→ **Exercise instructions**:
Copy out each line of the data that holds the word "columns".

→ **Recorded data**:

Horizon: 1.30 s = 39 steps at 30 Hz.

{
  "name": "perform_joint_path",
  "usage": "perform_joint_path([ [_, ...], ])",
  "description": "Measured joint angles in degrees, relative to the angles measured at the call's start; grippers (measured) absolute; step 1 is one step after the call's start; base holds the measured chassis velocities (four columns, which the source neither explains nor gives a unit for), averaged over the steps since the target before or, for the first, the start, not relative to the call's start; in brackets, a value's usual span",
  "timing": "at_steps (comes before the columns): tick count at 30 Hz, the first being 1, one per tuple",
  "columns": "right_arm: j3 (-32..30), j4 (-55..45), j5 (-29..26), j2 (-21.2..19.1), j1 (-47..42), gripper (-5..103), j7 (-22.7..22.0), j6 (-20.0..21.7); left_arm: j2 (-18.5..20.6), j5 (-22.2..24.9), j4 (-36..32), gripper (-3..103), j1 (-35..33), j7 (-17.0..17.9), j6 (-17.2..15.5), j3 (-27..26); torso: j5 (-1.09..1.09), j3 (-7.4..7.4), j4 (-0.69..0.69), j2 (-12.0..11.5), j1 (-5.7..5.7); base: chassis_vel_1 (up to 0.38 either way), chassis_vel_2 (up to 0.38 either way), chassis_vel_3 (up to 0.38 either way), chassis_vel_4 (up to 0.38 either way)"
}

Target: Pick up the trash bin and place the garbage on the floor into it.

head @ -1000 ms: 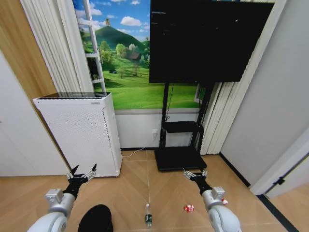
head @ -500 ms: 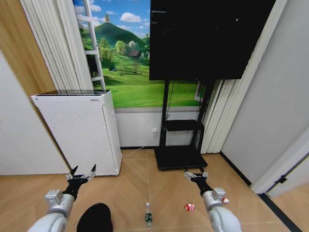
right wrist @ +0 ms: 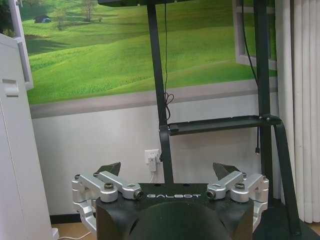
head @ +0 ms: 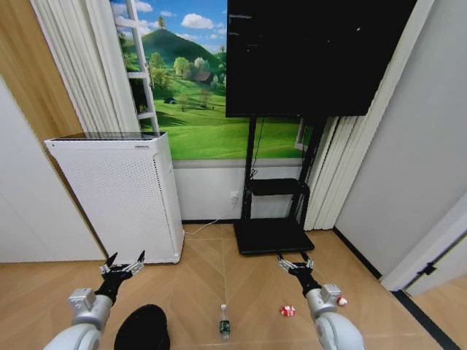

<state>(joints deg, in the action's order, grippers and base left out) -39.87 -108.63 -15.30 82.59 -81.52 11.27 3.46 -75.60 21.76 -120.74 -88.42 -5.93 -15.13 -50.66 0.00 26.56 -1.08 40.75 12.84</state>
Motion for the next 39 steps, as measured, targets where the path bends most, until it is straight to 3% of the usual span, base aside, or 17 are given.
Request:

→ **Answer section**:
  "description": "Measured joint angles in degrees, relative to the angles measured at the call's start; grippers (measured) absolute; step 1 is one step after the call's start; base holds the measured chassis velocities (four columns, which the source neither explains nor gives a unit for), averaged over the steps since the target before or, for the first, the start, not relative to the call's start; in brackets, a value's usual span",
  "timing": "at_steps (comes before the columns): tick count at 30 Hz, the first being 1, one per tuple",
  "columns": "right_arm: j3 (-32..30), j4 (-55..45), j5 (-29..26), j2 (-21.2..19.1), j1 (-47..42), gripper (-5..103), j7 (-22.7..22.0), j6 (-20.0..21.7); left_arm: j2 (-18.5..20.6), j5 (-22.2..24.9), j4 (-36..32), gripper (-3..103), j1 (-35..33), j7 (-17.0..17.9), j6 (-17.2..15.5), j3 (-27..26); torso: j5 (-1.09..1.09), j3 (-7.4..7.4), j4 (-0.69..0.69), j2 (-12.0..11.5), j1 (-5.7..5.7); base: chassis_vel_1 (up to 0.38 either way), chassis_vel_2 (up to 0.38 either way), chassis_vel_3 (up to 0.38 either way), chassis_vel_4 (up to 0.38 either way)"

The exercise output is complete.